107 Statistical Test of the Standard Deviation \(\sigma\)
107.1 Theory
107.1.1 Statistical Hypothesis: Testing Population Standard Deviation - Population
The population distribution of the random variable \(X\) is written as \(X \sim \text{N} \left( \mu, \sigma^2 \right)\) where \(\mu\) and \(\sigma^2\) represent the mean and variance of the normal distribution. In this representation it is assumed that \(\sigma^2\) is unknown. The parameter \(\mu\) can be either known or unknown.
107.1.2 Statistical Hypothesis: Testing the Standard Deviation - Sample
The statistic for the sample mean is \(\bar{x} = \frac{1}{n} \sum_{i=1}^n x_i\) where \(n\) is the number of observations in the sample. The sample statistic for the variance can be written in terms of \(\mu\) (if this population parameter is known) or in terms of the sample mean \(\bar{x}\):
\[ \begin{align}s^2 = \frac{\sum_{i=1}^{n}\left( x_i - \mu \right)^2}{n} \\s^2 = \frac{\sum_{i=1}^{n}\left( x_i - \bar{x} \right)^2}{n-1} \end{align} \]
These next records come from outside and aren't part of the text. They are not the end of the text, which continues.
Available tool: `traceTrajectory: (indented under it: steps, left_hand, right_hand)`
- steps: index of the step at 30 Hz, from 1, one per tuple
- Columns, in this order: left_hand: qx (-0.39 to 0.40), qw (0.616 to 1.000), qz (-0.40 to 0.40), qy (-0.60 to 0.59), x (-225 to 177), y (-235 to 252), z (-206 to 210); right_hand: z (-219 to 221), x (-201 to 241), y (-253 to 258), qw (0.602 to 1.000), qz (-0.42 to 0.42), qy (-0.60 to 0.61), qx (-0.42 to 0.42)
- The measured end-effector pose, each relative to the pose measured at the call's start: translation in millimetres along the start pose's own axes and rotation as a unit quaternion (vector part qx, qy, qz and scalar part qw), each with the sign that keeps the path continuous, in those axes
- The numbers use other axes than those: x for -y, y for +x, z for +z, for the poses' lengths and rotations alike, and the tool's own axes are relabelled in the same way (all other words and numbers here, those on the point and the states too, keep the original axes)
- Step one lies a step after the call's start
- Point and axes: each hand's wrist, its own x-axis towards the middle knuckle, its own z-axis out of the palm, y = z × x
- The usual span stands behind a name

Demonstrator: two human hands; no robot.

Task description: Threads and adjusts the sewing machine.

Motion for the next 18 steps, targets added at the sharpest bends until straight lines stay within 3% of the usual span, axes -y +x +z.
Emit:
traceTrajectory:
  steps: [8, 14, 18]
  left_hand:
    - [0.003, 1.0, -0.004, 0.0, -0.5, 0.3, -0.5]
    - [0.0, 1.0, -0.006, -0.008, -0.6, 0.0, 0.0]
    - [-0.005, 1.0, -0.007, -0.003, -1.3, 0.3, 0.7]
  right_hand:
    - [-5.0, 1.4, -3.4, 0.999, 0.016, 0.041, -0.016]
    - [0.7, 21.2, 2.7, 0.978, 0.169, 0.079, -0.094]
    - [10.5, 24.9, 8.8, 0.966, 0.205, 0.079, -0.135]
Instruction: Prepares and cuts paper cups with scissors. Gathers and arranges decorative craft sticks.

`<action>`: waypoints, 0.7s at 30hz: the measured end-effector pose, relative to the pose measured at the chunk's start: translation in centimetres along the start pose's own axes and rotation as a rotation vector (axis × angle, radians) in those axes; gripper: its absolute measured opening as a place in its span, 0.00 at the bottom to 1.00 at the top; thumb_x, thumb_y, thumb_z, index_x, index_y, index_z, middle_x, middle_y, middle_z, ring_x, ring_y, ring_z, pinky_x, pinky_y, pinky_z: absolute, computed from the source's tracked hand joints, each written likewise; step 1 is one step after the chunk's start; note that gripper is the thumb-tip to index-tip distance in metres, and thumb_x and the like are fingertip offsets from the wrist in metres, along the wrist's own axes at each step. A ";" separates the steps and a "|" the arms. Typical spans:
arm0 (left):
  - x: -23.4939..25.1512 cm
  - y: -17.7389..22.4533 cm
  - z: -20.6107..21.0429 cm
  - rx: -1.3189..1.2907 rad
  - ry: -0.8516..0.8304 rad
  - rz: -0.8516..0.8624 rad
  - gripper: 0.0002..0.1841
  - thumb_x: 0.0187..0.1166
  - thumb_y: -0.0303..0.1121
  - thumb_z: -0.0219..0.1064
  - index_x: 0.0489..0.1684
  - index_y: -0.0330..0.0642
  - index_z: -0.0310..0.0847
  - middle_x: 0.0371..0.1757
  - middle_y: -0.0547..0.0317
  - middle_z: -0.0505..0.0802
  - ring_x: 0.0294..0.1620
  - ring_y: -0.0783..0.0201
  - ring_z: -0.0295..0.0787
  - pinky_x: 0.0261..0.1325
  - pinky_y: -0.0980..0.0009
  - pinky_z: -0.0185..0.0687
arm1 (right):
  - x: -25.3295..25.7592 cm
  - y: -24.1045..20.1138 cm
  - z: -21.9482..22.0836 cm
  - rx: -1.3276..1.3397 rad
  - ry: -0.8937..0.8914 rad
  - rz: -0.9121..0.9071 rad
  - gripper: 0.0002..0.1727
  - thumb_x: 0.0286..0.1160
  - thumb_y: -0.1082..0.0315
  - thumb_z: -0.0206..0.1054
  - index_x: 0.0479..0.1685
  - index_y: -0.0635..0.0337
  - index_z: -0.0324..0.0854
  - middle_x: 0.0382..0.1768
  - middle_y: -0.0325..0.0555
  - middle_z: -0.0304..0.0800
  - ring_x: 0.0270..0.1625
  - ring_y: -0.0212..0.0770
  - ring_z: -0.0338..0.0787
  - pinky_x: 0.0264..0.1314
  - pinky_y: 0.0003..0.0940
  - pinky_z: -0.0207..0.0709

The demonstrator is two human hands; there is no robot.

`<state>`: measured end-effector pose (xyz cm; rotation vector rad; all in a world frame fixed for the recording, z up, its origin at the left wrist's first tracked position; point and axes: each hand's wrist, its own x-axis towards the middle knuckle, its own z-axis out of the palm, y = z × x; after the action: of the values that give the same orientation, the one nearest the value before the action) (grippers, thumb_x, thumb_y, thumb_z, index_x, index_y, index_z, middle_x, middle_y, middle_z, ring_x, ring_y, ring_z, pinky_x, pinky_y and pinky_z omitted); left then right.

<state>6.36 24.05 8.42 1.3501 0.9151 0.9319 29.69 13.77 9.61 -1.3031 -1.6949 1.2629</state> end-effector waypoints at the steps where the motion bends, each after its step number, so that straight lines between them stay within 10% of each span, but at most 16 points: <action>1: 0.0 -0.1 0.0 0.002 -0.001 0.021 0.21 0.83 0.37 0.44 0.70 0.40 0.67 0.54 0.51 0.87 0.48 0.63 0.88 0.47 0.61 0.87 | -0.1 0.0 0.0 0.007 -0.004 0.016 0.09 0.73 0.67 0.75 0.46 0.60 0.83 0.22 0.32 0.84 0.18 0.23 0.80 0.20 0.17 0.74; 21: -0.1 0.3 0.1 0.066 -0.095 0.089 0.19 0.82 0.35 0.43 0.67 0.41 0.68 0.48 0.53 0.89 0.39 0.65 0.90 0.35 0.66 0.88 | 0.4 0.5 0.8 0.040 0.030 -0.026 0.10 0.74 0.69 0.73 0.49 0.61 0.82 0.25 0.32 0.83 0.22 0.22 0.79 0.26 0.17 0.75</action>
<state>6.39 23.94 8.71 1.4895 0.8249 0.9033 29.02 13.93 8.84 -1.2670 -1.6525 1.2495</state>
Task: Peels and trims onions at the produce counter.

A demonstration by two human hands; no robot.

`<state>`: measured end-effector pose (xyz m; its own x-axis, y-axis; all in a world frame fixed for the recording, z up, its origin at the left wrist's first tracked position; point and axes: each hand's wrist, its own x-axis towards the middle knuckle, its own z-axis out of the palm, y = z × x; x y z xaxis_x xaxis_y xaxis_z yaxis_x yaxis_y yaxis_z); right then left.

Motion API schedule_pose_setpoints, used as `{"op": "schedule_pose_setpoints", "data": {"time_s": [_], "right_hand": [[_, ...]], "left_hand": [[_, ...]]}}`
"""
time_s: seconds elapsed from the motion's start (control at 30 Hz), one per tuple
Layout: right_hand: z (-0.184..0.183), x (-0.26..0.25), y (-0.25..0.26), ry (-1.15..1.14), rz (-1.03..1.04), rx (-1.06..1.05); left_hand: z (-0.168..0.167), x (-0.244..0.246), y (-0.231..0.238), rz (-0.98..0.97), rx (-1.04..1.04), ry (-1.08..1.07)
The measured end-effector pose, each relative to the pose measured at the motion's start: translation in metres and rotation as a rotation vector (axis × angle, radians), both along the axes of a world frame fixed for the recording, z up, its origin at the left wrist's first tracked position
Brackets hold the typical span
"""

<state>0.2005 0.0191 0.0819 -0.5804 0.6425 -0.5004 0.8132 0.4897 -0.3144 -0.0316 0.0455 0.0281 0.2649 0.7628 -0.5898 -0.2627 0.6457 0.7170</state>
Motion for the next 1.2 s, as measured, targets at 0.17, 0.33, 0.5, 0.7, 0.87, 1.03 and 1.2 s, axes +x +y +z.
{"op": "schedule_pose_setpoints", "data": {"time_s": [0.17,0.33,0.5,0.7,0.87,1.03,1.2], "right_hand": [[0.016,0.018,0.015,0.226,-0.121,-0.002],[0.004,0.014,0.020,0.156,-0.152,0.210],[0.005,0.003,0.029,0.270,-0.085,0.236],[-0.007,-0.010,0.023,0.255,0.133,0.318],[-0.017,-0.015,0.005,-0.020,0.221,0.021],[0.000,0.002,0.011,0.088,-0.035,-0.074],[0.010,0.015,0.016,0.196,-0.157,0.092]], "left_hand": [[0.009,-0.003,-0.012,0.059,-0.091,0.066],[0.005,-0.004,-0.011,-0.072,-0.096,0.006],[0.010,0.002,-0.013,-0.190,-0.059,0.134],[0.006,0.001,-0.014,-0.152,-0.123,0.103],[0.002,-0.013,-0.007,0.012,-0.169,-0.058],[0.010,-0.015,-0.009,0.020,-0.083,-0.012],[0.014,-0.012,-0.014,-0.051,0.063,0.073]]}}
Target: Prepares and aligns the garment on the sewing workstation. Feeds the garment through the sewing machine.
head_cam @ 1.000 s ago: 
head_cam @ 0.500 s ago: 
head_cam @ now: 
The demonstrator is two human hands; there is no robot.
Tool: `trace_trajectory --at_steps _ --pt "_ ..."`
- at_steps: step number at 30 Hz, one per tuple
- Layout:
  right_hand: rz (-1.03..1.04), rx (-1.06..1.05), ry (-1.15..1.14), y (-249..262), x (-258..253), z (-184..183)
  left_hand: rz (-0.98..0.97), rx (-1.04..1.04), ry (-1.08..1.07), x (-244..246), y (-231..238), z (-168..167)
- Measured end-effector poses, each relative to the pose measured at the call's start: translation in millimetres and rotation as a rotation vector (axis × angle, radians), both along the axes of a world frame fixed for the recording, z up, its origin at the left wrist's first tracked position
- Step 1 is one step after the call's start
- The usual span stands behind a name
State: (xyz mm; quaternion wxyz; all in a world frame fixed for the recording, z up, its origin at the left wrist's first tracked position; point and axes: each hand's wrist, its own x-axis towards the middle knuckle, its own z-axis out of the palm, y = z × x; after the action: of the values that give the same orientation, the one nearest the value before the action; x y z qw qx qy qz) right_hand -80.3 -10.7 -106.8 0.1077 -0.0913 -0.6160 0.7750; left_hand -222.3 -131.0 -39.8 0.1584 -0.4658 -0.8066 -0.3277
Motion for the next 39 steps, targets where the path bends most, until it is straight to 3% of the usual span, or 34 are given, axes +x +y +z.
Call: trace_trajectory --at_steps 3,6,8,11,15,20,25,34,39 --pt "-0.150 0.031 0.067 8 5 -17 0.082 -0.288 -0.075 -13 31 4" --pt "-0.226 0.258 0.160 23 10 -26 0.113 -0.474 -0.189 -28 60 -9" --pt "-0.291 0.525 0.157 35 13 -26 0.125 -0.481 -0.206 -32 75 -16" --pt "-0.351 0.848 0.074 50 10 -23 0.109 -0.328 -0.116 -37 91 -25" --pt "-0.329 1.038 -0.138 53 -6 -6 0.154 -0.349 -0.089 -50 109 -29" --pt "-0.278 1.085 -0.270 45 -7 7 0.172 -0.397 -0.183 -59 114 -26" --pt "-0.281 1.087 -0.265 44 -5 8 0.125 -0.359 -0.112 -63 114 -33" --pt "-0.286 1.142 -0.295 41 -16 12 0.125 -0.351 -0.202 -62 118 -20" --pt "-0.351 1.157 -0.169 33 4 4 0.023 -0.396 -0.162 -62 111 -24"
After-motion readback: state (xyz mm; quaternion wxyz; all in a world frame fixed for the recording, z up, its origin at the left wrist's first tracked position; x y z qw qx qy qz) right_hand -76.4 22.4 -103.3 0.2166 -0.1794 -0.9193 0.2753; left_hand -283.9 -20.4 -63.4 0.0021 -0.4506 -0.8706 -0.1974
For large samples, the distribution of the sample Standard Deviation can be approximated in terms of \(\mu\) (if this population parameter is known) or in terms of the sample mean \(\bar{x}\):
\[ \begin{aligned} & s \approx \text{N} \left( \sigma, \frac{\sigma^2}{2n} \right) & \text{ and } & \frac{s-\sigma}{\frac{\sigma}{\sqrt{2n}}} \approx \text{N}\left( 0, 1 \right) \\ & s \approx \text{N} \left( \sigma, \frac{\sigma^2}{2(n-1)} \right) & \text{ and } & \frac{s-\sigma}{\frac{\sigma}{\sqrt{2(n-1)}}} \approx \text{N}\left( 0, 1 \right) \end{aligned} \]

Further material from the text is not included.